Stob a’ Choire Odhair, Knoydart

12 09 2015

Tue 11 Aug 2015
After waiting nearly two weeks for a weather window (i.e. for the gales and torrential rain to stop) in Scotland to do this Munro Top, I finally got a decent forecast of two clear days on the Tuesday and Wednesday of the week. As I was wanting to car-camp near Arnisdale on the Glenelg Peninsula before catching the boat across to Barrisdale on the Knoydart Peninsula, it needed to be warm overnight so I couldn’t leave it much later this year. I had to go for it, I decided, and rang work to book an extension to my already-long holiday.

I’d had to miss this top out when doing Ladhar Bheinn from Inverie due to a gale but didn’t mind having to come in from the other side of Knoydart as I wanted to see Barrisdale and the mountain’s famed Coire Dorrchaill. To briefly fast-forward to the start of my actual walk, I headed along the stalker’s path across Barrisdale Bay and rounded the corner of Creag Bheithe where the full glory of the corrie suddenly burst into view… I recommend you have a good look and turn back here!
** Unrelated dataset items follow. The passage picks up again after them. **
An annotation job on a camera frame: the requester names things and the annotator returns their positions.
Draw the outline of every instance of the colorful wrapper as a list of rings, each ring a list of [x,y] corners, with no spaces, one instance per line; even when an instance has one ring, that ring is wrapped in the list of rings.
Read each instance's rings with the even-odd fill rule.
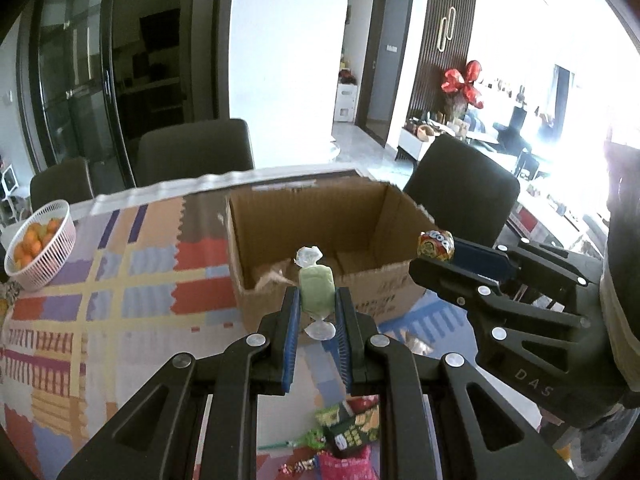
[[[418,238],[418,256],[436,258],[443,262],[453,258],[453,236],[449,231],[432,230]]]

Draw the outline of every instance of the glass door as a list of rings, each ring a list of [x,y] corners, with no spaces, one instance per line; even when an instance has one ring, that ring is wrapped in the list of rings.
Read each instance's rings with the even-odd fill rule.
[[[132,180],[128,162],[118,160],[122,136],[117,121],[110,121],[110,101],[105,100],[101,11],[102,0],[42,0],[38,70],[56,163],[84,156],[96,193],[108,194]]]

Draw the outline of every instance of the white plastic basket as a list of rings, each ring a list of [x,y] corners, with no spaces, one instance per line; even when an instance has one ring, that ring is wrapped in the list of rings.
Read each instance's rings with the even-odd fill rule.
[[[52,218],[62,218],[62,224],[50,243],[33,261],[18,270],[14,262],[14,249],[21,242],[27,229],[35,222],[46,225]],[[4,271],[20,283],[24,290],[34,291],[47,285],[60,272],[76,243],[76,227],[71,219],[69,204],[65,200],[54,200],[42,206],[20,227],[11,240],[4,257]]]

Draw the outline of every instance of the red bow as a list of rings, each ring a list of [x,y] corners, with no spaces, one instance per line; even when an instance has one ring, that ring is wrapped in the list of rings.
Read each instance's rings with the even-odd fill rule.
[[[442,83],[442,91],[447,94],[453,94],[462,90],[462,95],[469,104],[476,108],[484,108],[482,94],[474,87],[474,82],[478,80],[478,76],[482,70],[482,66],[476,60],[469,61],[466,66],[466,77],[462,77],[460,70],[450,68],[444,73],[444,83]]]

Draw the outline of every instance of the dining chair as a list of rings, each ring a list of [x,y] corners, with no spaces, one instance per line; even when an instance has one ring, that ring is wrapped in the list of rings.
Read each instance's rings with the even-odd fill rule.
[[[243,120],[176,124],[142,136],[136,183],[150,186],[165,180],[253,168],[249,128]]]
[[[438,136],[404,187],[436,225],[493,247],[520,193],[518,179],[468,144]]]
[[[53,200],[62,199],[70,204],[91,200],[94,188],[86,159],[68,158],[41,171],[31,179],[30,195],[33,211]]]
(click on photos for full size/resolution)
My previous statement will be thought outrageous by Knoydart aficionados, of whom there are many, but my experiences there have been more bad than good I’m afraid. I’ve only really had two good days there weatherwise and only enjoyed one of the walks (that of Luinne Bheinn). I suppose different walkers like different things and I’m a spoiled English walker who likes good paths. Now my leg joints are deteriorating, that has become more important to me and by the end of this day my legs were severely punished!

First of all, we’ll go back to my drive up on the Monday when the weather was due to start ‘clearing’ from the previous constant heavy rain every day. I can honestly say I’ve never driven so many miles in such heavy rain – on reaching the Highlands, the water was several inches deep on the roads, the spray was terrific and, each time my wipers crossed the windscreen, an actual wave of water was propelled in each direction (and I was driving up the East side of the country on the A9). Needless to say, in many places, traffic more or less came to a standstill and many cars broke down at the roadside.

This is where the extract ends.